→ WHAT THE EXERCISE ASKS:
Of the material below, the lines to be retyped are those from the line containing "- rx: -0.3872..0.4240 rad" through the line containing "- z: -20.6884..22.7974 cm", inclusive; reproduce them exactly.

→ SOURCE DATA:
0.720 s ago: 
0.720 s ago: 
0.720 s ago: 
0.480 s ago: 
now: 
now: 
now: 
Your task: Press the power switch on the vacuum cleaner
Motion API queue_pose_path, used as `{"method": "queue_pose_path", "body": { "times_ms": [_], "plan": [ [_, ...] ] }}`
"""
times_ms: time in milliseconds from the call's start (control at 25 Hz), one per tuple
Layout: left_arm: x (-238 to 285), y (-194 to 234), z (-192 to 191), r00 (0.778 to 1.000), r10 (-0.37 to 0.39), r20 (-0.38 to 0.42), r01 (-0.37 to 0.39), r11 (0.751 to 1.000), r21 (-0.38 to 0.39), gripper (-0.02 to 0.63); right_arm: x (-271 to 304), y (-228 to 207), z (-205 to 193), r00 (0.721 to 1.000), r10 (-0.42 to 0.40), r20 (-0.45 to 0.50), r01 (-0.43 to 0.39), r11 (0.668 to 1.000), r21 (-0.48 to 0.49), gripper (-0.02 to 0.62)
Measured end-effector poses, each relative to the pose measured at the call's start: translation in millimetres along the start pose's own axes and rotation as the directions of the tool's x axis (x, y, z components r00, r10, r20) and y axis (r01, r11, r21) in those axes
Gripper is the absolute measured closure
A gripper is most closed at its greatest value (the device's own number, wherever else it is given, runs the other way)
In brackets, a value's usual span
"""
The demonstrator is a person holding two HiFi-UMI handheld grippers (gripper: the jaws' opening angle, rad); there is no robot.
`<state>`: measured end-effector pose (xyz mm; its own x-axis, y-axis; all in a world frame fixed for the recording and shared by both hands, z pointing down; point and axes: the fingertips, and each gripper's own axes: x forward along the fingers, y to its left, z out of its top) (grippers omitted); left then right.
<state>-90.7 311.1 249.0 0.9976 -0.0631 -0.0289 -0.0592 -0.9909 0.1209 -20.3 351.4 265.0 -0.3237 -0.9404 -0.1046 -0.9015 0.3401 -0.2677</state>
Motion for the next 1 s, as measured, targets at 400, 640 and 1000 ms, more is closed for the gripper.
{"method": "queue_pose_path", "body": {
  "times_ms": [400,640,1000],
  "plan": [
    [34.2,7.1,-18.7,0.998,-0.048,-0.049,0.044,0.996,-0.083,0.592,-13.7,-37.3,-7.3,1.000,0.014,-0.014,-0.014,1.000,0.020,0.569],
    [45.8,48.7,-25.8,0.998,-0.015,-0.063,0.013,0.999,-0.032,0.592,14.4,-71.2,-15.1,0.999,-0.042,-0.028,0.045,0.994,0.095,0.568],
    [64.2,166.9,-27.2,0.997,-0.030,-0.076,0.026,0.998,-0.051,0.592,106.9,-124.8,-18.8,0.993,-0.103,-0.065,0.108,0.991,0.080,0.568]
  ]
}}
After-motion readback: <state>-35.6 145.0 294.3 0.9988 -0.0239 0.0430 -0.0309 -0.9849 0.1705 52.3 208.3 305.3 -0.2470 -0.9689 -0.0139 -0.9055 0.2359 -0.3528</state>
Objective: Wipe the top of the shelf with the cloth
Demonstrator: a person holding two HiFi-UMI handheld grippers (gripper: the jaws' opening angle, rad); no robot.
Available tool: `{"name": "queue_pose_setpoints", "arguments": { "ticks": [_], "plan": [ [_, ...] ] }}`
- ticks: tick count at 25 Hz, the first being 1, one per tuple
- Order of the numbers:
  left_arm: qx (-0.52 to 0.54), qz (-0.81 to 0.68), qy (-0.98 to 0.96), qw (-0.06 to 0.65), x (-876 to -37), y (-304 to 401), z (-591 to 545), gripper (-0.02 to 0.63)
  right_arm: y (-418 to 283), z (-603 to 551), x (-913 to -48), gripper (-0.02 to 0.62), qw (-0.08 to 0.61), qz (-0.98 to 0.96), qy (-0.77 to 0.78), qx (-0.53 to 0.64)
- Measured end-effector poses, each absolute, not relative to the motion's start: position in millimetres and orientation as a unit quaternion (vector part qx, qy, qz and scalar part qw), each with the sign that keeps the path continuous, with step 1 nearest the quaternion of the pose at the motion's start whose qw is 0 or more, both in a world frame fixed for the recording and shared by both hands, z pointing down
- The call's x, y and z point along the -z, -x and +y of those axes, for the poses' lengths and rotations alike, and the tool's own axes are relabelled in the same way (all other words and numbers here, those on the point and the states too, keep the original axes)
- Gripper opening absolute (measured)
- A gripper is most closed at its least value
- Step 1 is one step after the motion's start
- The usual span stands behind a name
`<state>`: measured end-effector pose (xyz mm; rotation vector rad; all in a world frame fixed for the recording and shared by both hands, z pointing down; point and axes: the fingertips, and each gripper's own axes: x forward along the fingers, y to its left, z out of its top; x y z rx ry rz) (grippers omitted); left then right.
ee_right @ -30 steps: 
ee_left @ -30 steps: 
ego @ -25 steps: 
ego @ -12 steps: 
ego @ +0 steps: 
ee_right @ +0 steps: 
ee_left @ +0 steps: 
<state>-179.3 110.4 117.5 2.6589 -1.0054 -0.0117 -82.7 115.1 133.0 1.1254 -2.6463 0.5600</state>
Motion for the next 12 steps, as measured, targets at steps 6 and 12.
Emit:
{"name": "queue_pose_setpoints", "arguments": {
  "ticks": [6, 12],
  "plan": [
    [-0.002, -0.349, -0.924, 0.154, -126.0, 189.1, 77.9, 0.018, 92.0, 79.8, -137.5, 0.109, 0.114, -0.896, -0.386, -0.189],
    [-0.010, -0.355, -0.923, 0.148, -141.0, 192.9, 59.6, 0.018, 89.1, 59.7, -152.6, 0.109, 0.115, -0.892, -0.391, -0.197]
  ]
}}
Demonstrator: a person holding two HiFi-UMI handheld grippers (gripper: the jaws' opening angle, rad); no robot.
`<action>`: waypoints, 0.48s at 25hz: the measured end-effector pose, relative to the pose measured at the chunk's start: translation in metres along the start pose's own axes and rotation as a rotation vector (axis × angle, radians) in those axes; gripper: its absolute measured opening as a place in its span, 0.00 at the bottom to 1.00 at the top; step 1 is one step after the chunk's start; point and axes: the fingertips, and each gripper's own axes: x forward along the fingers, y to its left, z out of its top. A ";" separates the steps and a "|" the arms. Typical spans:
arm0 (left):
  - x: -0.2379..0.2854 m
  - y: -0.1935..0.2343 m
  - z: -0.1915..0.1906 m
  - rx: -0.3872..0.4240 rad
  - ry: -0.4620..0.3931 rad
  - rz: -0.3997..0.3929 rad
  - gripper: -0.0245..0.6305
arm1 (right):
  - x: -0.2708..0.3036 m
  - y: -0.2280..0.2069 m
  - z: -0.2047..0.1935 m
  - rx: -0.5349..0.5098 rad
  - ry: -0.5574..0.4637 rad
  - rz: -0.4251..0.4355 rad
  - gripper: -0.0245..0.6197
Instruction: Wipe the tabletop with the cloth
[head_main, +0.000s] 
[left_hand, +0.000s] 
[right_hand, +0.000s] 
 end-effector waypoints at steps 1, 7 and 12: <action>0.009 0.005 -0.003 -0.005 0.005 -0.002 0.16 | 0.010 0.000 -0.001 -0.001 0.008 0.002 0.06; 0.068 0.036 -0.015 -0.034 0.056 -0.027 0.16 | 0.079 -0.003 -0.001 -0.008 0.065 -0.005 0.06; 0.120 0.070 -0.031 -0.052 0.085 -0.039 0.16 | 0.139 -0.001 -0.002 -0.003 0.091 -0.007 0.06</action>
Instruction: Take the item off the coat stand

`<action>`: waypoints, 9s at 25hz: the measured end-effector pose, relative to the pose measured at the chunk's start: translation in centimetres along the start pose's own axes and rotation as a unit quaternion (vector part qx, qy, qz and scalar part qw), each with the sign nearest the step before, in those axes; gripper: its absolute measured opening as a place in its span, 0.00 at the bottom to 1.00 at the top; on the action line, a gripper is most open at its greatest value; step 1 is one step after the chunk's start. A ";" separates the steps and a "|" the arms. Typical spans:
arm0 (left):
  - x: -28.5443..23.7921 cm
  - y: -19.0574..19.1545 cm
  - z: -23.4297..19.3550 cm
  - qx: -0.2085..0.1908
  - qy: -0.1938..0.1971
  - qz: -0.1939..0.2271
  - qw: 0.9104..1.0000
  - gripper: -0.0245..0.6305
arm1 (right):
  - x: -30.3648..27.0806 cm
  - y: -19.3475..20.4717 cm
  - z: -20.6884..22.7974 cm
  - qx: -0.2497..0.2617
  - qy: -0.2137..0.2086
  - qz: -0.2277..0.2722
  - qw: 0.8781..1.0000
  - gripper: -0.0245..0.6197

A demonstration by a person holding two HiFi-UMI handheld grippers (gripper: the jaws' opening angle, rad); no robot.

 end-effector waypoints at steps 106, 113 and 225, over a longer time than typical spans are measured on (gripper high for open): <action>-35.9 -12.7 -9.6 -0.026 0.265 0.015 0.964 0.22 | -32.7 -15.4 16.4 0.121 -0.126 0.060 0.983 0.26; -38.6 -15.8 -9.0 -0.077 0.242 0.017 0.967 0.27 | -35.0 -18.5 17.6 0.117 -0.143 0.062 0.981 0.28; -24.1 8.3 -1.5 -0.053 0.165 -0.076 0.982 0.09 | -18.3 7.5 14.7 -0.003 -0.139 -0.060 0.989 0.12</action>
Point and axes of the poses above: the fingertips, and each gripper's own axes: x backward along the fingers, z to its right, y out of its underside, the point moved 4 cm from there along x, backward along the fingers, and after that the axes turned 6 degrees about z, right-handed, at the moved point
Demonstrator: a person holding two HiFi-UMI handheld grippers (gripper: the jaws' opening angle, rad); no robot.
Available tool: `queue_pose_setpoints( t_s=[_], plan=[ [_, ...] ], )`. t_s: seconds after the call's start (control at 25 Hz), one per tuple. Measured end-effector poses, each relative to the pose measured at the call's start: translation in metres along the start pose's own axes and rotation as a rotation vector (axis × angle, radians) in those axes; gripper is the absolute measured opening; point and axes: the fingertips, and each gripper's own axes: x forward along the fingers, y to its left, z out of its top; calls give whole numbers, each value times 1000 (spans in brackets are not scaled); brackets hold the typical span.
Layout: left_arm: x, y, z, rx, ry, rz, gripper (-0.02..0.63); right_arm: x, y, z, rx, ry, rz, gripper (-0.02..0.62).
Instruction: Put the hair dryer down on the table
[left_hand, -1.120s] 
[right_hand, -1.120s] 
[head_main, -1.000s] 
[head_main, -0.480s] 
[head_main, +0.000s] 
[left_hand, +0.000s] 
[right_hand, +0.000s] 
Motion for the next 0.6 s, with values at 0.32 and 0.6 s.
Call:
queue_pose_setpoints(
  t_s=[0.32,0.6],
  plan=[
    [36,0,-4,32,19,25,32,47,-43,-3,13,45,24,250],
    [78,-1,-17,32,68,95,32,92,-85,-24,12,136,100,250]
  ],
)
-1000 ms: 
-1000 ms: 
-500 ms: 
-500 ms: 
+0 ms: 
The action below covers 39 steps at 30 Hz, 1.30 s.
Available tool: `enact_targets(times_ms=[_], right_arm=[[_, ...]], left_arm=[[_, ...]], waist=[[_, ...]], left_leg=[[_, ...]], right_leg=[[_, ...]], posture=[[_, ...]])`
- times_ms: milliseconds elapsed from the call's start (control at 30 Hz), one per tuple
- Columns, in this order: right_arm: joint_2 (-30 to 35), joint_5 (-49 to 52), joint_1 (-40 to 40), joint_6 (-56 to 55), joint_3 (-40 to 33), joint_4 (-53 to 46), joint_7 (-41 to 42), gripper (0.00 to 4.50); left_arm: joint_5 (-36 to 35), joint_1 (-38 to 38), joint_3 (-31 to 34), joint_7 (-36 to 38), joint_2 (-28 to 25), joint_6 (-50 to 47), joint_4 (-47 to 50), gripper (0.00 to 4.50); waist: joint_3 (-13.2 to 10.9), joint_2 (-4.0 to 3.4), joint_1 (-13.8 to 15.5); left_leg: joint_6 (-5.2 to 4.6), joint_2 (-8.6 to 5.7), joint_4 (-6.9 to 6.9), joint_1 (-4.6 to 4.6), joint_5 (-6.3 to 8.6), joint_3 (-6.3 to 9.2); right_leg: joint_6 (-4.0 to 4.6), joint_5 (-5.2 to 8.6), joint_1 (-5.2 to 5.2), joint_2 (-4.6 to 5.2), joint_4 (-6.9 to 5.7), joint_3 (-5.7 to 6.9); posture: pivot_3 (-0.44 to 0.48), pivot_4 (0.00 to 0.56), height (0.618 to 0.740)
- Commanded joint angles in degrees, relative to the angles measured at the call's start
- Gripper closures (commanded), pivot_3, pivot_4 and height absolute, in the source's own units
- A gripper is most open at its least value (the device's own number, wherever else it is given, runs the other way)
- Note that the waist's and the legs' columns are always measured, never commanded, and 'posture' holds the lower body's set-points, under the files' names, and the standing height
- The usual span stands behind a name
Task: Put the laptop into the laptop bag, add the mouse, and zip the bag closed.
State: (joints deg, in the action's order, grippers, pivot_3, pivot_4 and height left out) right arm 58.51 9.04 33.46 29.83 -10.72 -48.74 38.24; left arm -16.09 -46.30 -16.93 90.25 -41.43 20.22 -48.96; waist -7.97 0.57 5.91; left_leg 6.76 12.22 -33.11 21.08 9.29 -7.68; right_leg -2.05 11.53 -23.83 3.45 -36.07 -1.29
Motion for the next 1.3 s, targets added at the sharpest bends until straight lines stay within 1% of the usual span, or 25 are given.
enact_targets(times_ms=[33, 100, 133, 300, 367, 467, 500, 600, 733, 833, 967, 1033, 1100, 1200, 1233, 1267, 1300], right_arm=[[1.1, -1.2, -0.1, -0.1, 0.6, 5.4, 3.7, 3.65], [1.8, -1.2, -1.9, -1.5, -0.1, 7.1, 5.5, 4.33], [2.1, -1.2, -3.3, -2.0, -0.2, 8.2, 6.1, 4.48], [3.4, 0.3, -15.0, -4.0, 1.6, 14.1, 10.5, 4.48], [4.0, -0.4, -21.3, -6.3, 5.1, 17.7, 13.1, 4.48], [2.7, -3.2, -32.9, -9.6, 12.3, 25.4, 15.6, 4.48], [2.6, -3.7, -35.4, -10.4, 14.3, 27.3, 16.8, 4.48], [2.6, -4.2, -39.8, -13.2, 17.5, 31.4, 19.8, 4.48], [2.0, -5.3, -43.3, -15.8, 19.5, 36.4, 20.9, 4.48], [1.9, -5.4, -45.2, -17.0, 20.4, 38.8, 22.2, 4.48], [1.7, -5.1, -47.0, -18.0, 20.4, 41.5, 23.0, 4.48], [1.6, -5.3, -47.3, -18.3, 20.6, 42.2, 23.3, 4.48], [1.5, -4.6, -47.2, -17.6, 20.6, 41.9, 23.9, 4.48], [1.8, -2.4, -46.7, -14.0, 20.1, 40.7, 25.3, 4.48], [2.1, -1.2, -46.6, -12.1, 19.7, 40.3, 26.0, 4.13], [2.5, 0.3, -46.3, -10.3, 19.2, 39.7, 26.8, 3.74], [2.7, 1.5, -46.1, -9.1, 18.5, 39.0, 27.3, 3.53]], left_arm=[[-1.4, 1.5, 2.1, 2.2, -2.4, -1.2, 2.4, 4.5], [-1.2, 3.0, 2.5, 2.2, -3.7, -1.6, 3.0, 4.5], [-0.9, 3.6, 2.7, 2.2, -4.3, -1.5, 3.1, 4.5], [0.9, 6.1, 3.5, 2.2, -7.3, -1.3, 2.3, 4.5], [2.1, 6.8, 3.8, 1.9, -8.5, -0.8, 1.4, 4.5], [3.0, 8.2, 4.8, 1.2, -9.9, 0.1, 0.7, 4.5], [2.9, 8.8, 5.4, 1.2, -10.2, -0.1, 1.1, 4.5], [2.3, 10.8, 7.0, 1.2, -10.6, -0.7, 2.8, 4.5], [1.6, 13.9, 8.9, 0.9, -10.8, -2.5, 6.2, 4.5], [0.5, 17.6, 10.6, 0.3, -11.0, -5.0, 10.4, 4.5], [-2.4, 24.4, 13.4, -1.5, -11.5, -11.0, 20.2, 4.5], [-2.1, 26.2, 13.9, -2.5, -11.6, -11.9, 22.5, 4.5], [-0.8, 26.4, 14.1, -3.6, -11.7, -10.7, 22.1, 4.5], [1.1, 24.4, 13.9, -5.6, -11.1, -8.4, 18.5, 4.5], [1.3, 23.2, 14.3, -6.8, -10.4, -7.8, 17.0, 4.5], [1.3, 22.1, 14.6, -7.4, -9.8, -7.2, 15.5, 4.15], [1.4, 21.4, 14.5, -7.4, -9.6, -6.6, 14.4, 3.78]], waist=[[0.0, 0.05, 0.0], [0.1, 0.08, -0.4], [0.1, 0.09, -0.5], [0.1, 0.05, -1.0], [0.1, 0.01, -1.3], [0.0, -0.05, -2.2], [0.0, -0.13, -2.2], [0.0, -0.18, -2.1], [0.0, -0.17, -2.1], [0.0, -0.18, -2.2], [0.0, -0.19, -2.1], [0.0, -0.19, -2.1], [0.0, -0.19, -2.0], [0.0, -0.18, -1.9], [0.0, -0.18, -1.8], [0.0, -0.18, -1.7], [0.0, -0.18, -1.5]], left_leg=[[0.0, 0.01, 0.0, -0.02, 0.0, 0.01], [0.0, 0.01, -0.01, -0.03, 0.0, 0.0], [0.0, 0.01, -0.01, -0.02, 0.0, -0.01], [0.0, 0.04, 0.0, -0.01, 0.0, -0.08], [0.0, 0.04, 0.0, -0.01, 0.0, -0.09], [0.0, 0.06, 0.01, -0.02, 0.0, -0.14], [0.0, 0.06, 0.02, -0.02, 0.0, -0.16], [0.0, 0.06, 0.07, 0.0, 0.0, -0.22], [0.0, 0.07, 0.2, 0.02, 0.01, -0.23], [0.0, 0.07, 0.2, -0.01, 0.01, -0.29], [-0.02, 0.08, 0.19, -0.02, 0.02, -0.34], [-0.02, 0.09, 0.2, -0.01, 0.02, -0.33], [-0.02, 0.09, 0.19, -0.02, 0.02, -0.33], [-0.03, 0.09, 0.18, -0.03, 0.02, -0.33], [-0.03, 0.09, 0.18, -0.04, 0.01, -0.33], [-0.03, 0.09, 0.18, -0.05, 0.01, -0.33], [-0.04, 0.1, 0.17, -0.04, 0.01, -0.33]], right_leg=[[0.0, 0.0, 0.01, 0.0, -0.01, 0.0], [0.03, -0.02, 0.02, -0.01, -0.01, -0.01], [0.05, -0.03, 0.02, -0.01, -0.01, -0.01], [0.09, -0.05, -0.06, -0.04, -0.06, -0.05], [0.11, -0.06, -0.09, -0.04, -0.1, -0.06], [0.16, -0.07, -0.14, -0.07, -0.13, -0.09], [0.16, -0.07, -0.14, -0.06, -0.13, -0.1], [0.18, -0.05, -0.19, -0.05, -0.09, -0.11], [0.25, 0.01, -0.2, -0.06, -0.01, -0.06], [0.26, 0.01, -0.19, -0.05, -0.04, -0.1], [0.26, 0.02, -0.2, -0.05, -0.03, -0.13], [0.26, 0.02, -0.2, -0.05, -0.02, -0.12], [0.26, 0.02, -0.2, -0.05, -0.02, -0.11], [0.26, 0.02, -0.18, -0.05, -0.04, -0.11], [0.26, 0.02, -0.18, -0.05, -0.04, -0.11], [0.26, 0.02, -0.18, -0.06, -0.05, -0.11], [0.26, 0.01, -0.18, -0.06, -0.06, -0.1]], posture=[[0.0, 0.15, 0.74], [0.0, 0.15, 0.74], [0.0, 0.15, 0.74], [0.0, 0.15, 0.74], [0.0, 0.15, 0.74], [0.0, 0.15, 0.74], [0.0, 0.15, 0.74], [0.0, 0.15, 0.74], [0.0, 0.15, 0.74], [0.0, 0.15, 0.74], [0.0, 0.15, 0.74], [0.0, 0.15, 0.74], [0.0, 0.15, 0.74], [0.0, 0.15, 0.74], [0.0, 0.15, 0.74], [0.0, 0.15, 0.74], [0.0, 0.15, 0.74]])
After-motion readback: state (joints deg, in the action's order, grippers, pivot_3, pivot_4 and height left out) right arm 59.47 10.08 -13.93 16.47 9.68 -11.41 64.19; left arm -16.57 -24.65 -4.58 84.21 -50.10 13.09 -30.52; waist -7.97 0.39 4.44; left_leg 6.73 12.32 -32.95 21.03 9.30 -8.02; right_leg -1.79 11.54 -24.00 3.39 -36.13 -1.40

→ ANSWER TO THE PROBLEM:
  - rx: -0.3872..0.4240 rad
  - ry: -0.4620..0.3931 rad
  - rz: -0.3997..0.3929 rad
  - gripper: -0.0245..0.6305
arm1 (right):
  - x: -0.2708..0.3036 m
  - y: -0.2280..0.2069 m
  - z: -0.2047..0.1935 m
  - rx: -0.5349..0.5098 rad
  - ry: -0.5574..0.4637 rad
  - rz: -0.4251..0.4355 rad
  - gripper: -0.0245..0.6197
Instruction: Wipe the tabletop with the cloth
[head_main, +0.000s] 
[left_hand, +0.000s] 
[right_hand, +0.000s] 
 end-effector waypoints at steps 1, 7 and 12: <action>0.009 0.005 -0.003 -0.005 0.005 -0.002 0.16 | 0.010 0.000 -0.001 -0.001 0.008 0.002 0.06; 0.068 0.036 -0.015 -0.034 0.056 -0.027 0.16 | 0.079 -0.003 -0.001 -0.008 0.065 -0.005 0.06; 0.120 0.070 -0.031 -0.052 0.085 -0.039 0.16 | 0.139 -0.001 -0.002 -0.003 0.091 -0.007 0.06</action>
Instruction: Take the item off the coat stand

`<action>`: waypoints, 9s at 25hz: the measured end-effector pose, relative to the pose measured at the chunk's start: translation in centimetres along the start pose's own axes and rotation as a unit quaternion (vector part qx, qy, qz and scalar part qw), each with the sign nearest the step before, in those axes; gripper: its absolute measured opening as a place in its span, 0.00 at the bottom to 1.00 at the top; on the action line, a gripper is most open at its greatest value; step 1 is one step after the chunk's start. A ";" separates the steps and a "|" the arms. Typical spans:
arm0 (left):
  - x: -28.5443..23.7921 cm
  - y: -19.0574..19.1545 cm
  - z: -23.4297..19.3550 cm
  - qx: -0.2085..0.1908
  - qy: -0.1938..0.1971
  - qz: -0.1939..0.2271
  - qw: 0.9104..1.0000
  - gripper: -0.0245..0.6305
arm1 (right):
  - x: -30.3648..27.0806 cm
  - y: -19.3475..20.4717 cm
  - z: -20.6884..22.7974 cm

Nothing further remains in this exercise.